Chandra Rangan, senior director of product marketing in the Storage and Availability Management Group at Symantec, said the architects at the Fortune 500 companies and other large corporate clients that Symantec talks to are interested in cloud, but with caveats.

"To them the public cloud is interesting, and OK for certain types of workloads. But for core business applications, where we really come into play, they're more interested in the private cloud," Rangan said in an interview. "It doesn't make sense for [them] to set up a new entire infrastructure. They've already made huge investments. Moving the end-to-end stack is tough, time-consuming and extraordinarily expensive. They're also worried about lock-in [with the private cloud vendors]."

Symantec isn't claiming to be a private cloud vendor with the latest group of releases.
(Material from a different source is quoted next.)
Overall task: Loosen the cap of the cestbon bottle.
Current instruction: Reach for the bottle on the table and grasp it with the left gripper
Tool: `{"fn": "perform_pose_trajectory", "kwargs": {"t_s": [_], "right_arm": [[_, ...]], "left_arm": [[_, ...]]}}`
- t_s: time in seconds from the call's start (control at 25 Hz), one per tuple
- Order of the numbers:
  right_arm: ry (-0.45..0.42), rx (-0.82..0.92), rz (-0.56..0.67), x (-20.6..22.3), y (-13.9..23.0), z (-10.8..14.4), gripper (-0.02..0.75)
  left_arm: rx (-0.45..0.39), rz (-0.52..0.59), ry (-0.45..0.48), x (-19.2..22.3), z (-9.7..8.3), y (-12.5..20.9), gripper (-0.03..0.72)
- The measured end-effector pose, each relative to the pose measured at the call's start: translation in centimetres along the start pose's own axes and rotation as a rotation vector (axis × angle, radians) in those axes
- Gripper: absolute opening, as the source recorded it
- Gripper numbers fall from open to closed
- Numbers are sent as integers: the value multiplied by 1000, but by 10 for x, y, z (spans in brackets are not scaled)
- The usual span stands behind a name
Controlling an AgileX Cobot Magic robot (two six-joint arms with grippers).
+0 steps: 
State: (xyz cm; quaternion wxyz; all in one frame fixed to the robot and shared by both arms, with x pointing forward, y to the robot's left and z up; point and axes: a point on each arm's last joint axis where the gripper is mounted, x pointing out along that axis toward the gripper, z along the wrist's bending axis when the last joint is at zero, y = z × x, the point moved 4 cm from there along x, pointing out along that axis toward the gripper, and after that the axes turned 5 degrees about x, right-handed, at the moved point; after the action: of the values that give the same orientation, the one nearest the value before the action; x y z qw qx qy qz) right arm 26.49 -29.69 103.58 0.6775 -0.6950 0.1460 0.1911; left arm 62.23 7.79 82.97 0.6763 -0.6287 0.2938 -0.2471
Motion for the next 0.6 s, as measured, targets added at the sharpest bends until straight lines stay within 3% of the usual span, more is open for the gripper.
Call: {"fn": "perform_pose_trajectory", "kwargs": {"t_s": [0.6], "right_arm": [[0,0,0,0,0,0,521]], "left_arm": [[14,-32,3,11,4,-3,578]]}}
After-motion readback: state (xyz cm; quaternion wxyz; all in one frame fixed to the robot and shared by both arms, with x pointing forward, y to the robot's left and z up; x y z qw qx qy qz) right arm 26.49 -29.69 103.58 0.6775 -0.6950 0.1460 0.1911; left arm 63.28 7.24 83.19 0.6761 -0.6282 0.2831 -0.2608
The company has just tuned current products to enable some of the main drivers for private cloud. "You can get the most out of your storage assets and manage it more like a cloud to obtain faster provisioning, multi-vendor storage chargebacks and the ability to scale and contract storage assets without disruption," Rangan said.

Although the current rev of the products resulted from direct conversations with customers, Symantec will be relying on the channel to drive demand and handle field implementations. "Over a year and a half back, we started relying more heavily on the channel, when we dismantled our internal services organization," Rangan said. "A lot of these become architectural design and service-based sales. Now [partners] can go and help customers design the type of architecture that works with what they have."